Abstract

Methods to assess the development of cerebral damage need to be quantitative, reliable, reproducible and safe. They must be acceptable to patients and to a healthy control group, for repeated use and the acquisition and analytical methods must be stable over years. Longitudinal studies are necessary to determine whether secondary cerebral damage occurs as a consequence to the epilepsies. The principal aim of longitudinal studies is to detect physical evidence of brain damage when it occurs. Patient groups will be heterogeneous in this regard and analysis will need to be not only of changes in group means, but also of the number of patients who show significant changes in imaging parameters, that exceed the limits of test-retest reliability. MRI is attractive as a tool to evaluate the presence and development of cerebral damage in patients with epilepsy. MRI is readily available and non-invasive, making it acceptable to patients and controls. MRI volumetry is reliable and reproducible, but the sensitivity of the method to detect subtle abnormalities has not yet been established.
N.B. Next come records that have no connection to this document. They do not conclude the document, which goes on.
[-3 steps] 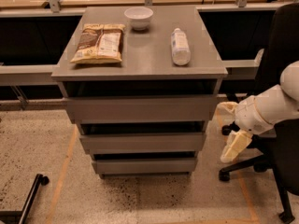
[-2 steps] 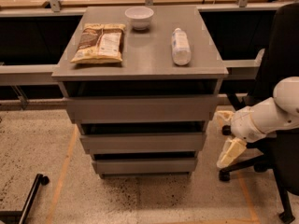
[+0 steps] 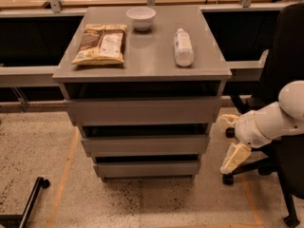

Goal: Open bottom drawer

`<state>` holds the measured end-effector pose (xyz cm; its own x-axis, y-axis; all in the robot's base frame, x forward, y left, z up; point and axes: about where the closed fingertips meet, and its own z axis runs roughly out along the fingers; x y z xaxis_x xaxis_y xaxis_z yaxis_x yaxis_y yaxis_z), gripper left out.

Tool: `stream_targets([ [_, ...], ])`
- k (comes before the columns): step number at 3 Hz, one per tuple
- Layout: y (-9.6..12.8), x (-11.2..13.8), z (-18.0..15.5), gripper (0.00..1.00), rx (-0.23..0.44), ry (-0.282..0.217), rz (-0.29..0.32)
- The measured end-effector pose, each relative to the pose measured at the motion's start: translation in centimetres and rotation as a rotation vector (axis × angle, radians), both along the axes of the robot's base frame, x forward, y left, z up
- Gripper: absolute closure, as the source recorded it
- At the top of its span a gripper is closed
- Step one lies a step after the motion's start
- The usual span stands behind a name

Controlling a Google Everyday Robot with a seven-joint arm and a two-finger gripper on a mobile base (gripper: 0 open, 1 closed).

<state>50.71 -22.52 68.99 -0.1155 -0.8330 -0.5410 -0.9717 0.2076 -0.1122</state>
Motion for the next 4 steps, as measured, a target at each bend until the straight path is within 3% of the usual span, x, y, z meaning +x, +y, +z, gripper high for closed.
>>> stream_targets([
  [2,2.4,1.6,-4.6,0.0,0.093,-0.069,0.023],
  [3,3.6,2.9,-7.9,0.0,0.115,-0.073,0.042],
  [4,4.6,3.2,-11.4,0.0,0.111,-0.044,0.061],
])
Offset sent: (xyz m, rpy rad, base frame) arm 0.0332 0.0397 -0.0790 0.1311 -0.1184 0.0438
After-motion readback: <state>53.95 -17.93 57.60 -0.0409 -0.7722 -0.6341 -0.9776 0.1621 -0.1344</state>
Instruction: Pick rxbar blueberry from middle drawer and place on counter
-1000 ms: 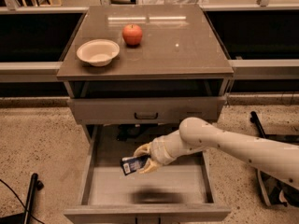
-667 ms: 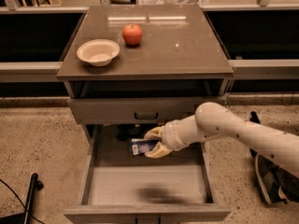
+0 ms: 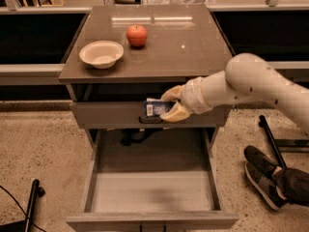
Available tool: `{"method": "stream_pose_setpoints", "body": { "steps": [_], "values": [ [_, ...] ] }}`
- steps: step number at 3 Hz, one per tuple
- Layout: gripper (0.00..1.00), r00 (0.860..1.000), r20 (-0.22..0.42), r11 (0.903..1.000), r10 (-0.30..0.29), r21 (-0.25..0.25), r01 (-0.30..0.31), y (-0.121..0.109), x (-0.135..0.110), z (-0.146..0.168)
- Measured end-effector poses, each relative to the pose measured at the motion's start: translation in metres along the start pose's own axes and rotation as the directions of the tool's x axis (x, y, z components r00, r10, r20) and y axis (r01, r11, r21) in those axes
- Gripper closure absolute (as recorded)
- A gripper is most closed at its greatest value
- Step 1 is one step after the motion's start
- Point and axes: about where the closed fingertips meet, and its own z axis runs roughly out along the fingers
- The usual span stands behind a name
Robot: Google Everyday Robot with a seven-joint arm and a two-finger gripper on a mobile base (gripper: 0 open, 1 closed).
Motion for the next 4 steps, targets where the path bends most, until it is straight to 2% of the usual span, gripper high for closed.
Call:
{"method": "stream_pose_setpoints", "body": {
  "steps": [1,2,3,4],
  "values": [
    [1.00,0.997,-0.074,0.9976,-0.019,0.065,0.024,-0.051,-0.035,-0.047],
    [1.00,0.989,-0.143,0.9925,0.024,0.122,-0.006,-0.102,-0.050,-0.079],
    [0.82,0.966,-0.160,0.9657,0.203,0.196,-0.171,-0.158,-0.024,-0.095],
    [0.59,0.901,-0.133,0.8994,0.412,0.219,-0.378,-0.195,0.021,-0.083]
  ]
}}
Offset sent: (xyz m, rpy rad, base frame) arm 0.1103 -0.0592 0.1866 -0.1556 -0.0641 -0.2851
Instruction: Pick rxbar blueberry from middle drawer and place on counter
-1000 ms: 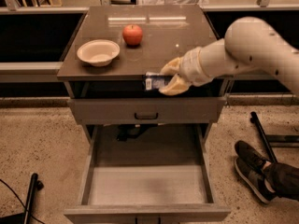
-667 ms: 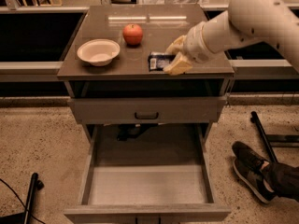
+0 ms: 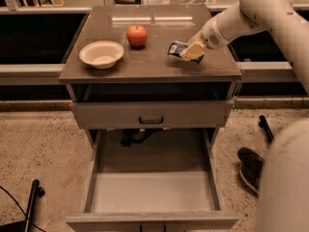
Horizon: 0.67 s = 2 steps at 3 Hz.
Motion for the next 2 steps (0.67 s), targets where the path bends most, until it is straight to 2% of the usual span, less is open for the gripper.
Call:
{"method": "stream_pose_setpoints", "body": {
  "steps": [1,2],
  "values": [
    [0.36,0.991,0.033,0.9915,0.130,-0.001,-0.130,-0.034,0.008,0.018],
    [0.12,0.989,0.055,0.9900,0.139,0.016,-0.140,-0.046,0.004,0.016]
  ]
}}
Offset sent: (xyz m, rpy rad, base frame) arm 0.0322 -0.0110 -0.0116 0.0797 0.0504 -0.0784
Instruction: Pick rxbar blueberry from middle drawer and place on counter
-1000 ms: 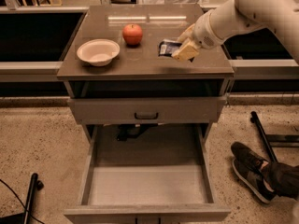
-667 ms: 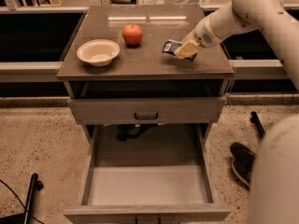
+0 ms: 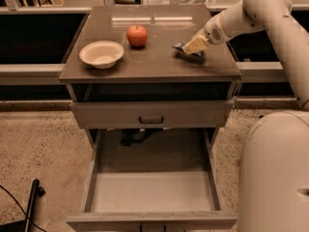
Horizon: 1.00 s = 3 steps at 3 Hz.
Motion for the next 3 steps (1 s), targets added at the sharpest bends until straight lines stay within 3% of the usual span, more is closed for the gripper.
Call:
{"method": "stream_pose_setpoints", "body": {
  "steps": [1,2,3],
  "values": [
    [0.00,1.000,-0.003,1.0000,0.000,-0.004,0.000,0.001,0.001,0.001],
    [0.00,1.000,-0.009,0.9994,-0.009,-0.034,0.008,-0.002,0.020,-0.015],
    [0.00,0.998,-0.054,0.9988,-0.041,-0.028,0.039,-0.009,0.052,-0.061]
  ]
}}
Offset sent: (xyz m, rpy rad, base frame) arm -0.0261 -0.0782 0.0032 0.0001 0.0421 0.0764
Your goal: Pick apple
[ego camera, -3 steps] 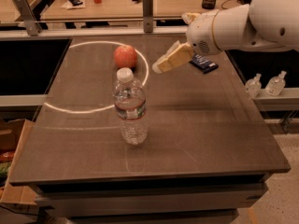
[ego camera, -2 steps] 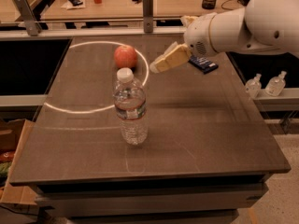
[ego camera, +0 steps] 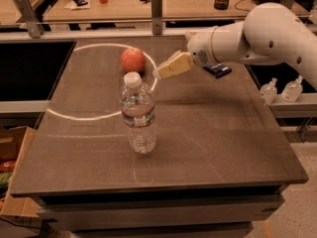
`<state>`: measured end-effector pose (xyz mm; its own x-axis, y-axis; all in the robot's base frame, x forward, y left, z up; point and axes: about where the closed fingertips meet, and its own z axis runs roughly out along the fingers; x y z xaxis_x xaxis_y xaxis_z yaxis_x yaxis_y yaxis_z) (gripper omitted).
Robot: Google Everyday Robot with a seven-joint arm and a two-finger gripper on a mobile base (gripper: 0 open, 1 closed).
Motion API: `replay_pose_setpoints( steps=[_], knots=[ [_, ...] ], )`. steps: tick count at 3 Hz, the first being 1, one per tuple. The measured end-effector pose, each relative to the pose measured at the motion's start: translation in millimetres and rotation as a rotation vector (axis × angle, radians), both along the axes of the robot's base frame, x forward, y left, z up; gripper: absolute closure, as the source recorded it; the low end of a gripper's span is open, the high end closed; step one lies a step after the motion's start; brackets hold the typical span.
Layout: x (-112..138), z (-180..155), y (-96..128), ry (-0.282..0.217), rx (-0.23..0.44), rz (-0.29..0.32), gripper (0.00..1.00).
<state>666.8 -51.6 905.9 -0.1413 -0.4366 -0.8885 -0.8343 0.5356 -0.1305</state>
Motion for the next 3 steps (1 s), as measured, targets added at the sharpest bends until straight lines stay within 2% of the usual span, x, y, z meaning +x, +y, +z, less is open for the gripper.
replay_pose_setpoints(
  steps=[1, 3],
  knots=[
    [15.7, -17.8, 10.1, 0.030, 0.011, 0.028, 0.00],
    [40.4, -25.7, 46.2, 0.023, 0.043, 0.108, 0.00]
  ],
)
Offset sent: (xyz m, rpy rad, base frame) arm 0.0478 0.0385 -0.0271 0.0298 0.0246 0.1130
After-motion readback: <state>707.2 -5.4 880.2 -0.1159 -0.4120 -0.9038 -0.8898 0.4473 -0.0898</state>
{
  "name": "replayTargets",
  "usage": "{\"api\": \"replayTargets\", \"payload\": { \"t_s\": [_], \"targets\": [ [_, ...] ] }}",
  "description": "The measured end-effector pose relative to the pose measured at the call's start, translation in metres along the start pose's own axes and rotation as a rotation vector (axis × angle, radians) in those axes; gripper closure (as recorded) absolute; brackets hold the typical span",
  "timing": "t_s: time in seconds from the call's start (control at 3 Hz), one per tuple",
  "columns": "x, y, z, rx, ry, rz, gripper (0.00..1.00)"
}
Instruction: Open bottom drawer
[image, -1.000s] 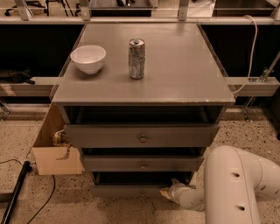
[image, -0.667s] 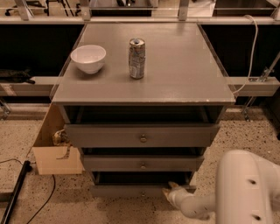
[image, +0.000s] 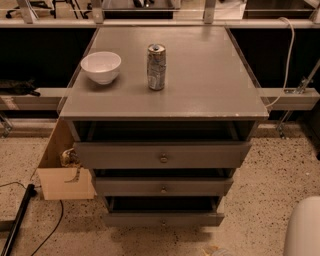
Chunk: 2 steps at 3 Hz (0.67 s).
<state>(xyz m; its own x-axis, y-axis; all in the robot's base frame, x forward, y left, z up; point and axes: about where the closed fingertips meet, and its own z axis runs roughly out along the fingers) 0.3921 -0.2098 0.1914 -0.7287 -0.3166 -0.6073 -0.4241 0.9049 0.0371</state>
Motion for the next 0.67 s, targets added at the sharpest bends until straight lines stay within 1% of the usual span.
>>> {"api": "replayTargets", "payload": {
  "t_s": [0.33,0.67],
  "targets": [
    [0.0000,0.0000,0.0001,0.000,0.000,0.000,0.57],
    [0.0001,-0.0028,0.0085,0.011,0.016,0.003,0.35]
  ]
}}
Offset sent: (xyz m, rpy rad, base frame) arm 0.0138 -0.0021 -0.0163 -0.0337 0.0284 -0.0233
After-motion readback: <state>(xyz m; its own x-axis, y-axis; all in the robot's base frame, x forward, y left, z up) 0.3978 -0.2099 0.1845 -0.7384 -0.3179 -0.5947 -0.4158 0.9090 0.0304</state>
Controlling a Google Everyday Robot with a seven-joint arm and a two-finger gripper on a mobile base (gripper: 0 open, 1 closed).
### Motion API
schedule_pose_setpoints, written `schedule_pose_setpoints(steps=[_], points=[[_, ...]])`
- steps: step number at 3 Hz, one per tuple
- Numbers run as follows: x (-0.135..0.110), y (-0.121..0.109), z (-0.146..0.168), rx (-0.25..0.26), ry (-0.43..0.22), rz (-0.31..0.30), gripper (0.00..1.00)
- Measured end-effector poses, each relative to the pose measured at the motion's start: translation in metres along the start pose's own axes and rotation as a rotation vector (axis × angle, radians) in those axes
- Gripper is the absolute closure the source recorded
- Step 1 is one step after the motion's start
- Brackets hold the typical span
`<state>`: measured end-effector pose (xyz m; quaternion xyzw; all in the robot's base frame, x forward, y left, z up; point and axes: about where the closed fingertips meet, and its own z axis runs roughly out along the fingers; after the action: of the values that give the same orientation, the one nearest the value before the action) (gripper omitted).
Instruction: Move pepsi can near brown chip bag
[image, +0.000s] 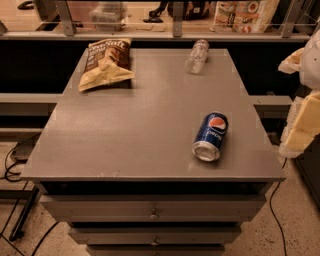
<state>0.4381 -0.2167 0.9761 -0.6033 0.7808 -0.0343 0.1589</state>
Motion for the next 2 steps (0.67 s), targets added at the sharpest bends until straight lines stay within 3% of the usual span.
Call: schedule_pose_setpoints(steps=[1, 2], points=[[0.0, 0.0, 0.0, 0.0, 0.0, 0.0, 0.0], [-0.013, 0.008, 0.01, -0.016, -0.045, 0.018, 0.0]])
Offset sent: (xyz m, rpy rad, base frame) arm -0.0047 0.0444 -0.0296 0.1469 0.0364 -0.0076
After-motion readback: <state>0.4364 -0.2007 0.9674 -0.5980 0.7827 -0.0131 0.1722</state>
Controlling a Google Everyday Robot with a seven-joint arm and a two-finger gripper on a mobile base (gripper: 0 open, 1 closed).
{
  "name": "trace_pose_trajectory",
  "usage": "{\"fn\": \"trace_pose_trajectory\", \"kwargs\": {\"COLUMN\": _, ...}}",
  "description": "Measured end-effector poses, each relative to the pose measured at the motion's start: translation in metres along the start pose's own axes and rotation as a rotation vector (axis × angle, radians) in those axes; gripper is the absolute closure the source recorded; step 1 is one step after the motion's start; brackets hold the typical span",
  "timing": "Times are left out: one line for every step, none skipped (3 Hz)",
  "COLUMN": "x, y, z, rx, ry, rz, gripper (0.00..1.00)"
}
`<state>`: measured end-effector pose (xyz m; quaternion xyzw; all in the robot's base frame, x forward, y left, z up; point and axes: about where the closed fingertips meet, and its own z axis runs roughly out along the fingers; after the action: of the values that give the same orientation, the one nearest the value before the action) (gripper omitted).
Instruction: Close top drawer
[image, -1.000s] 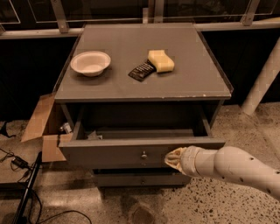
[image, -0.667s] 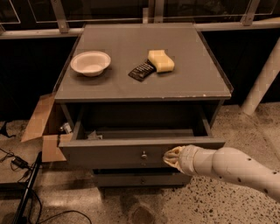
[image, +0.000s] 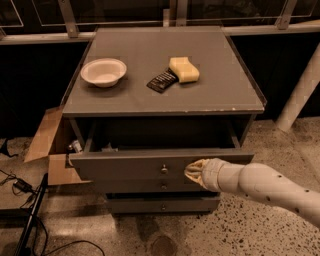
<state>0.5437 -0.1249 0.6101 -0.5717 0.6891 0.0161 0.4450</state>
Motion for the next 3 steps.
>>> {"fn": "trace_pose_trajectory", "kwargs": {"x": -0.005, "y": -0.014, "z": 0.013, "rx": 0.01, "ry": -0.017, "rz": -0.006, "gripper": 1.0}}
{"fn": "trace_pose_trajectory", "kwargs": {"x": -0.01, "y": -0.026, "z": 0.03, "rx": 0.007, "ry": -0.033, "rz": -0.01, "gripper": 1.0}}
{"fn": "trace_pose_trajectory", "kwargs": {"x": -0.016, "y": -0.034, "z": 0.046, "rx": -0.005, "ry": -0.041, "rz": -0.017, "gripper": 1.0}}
Longitudinal studies are ongoing in patients with newly diagnosed and chronic epilepsy, with an inter-scan interval of 3.5 years, using complementary voxel-based and region-based methods that can detect changes in hippocampal and cerebellar volumes of 3% and neocortical volume changes of 1.6%. MR spectroscopy may be more sensitive for detecting abnormalities, but the test-retest reliability is less good. Other MRI tools, such as diffusion tensor imaging, may be useful methods for evaluating secondary cerebral damage acutely and chronically.